| INFORMATION PROVIDED |
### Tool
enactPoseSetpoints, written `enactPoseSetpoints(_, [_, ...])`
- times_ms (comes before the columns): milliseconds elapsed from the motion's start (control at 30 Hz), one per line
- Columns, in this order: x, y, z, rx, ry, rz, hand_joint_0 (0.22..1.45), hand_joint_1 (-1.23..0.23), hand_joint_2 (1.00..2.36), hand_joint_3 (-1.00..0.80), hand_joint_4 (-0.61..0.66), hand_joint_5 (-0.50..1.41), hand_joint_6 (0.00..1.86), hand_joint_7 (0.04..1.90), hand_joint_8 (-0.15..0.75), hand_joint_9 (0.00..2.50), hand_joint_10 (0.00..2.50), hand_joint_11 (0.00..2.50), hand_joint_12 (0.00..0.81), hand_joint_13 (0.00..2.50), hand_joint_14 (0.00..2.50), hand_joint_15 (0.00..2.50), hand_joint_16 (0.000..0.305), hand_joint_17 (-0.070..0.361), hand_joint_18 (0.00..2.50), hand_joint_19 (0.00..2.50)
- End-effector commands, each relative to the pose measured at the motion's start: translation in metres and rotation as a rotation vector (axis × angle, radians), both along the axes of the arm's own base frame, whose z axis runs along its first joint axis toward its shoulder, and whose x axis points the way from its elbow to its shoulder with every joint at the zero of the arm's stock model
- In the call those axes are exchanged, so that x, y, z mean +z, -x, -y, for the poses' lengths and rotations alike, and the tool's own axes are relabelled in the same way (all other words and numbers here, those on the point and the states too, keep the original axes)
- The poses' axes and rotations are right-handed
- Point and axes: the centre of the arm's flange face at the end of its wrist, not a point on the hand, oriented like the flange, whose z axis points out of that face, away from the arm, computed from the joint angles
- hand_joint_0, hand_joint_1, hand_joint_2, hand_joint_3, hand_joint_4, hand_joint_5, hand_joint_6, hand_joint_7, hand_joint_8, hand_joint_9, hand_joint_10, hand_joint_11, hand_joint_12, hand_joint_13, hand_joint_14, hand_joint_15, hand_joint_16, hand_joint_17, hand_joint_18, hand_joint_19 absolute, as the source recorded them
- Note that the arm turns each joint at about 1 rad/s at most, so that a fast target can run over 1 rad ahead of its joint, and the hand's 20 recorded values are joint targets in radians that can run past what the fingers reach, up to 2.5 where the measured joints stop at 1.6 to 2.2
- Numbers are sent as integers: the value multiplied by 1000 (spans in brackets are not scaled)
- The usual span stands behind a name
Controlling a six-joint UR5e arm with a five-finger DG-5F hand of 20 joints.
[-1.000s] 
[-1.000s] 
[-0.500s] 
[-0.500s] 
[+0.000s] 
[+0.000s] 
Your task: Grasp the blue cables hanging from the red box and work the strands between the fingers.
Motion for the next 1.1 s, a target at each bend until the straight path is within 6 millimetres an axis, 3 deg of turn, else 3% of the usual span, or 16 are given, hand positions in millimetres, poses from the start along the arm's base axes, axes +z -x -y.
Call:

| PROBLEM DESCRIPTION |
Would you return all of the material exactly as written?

| EXERCISE SOLUTION |
### Tool
enactPoseSetpoints, written `enactPoseSetpoints(_, [_, ...])`
- times_ms (comes before the columns): milliseconds elapsed from the motion's start (control at 30 Hz), one per line
- Columns, in this order: x, y, z, rx, ry, rz, hand_joint_0 (0.22..1.45), hand_joint_1 (-1.23..0.23), hand_joint_2 (1.00..2.36), hand_joint_3 (-1.00..0.80), hand_joint_4 (-0.61..0.66), hand_joint_5 (-0.50..1.41), hand_joint_6 (0.00..1.86), hand_joint_7 (0.04..1.90), hand_joint_8 (-0.15..0.75), hand_joint_9 (0.00..2.50), hand_joint_10 (0.00..2.50), hand_joint_11 (0.00..2.50), hand_joint_12 (0.00..0.81), hand_joint_13 (0.00..2.50), hand_joint_14 (0.00..2.50), hand_joint_15 (0.00..2.50), hand_joint_16 (0.000..0.305), hand_joint_17 (-0.070..0.361), hand_joint_18 (0.00..2.50), hand_joint_19 (0.00..2.50)
- End-effector commands, each relative to the pose measured at the motion's start: translation in metres and rotation as a rotation vector (axis × angle, radians), both along the axes of the arm's own base frame, whose z axis runs along its first joint axis toward its shoulder, and whose x axis points the way from its elbow to its shoulder with every joint at the zero of the arm's stock model
- In the call those axes are exchanged, so that x, y, z mean +z, -x, -y, for the poses' lengths and rotations alike, and the tool's own axes are relabelled in the same way (all other words and numbers here, those on the point and the states too, keep the original axes)
- The poses' axes and rotations are right-handed
- Point and axes: the centre of the arm's flange face at the end of its wrist, not a point on the hand, oriented like the flange, whose z axis points out of that face, away from the arm, computed from the joint angles
- hand_joint_0, hand_joint_1, hand_joint_2, hand_joint_3, hand_joint_4, hand_joint_5, hand_joint_6, hand_joint_7, hand_joint_8, hand_joint_9, hand_joint_10, hand_joint_11, hand_joint_12, hand_joint_13, hand_joint_14, hand_joint_15, hand_joint_16, hand_joint_17, hand_joint_18, hand_joint_19 absolute, as the source recorded them
- Note that the arm turns each joint at about 1 rad/s at most, so that a fast target can run over 1 rad ahead of its joint, and the hand's 20 recorded values are joint targets in radians that can run past what the fingers reach, up to 2.5 where the measured joints stop at 1.6 to 2.2
- Numbers are sent as integers: the value multiplied by 1000 (spans in brackets are not scaled)
- The usual span stands behind a name
Controlling a six-joint UR5e arm with a five-finger DG-5F hand of 20 joints.
[-1.000s] 
[-1.000s] 
[-0.500s] 
[-0.500s] 
[+0.000s] 
[+0.000s] 
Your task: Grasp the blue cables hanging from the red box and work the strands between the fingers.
Motion for the next 1.1 s, a target at each bend until the straight path is within 6 millimetres an axis, 3 deg of turn, else 3% of the usual span, or 16 are given, hand positions in millimetres, poses from the start along the arm's base axes, axes +z -x -y.
Call:

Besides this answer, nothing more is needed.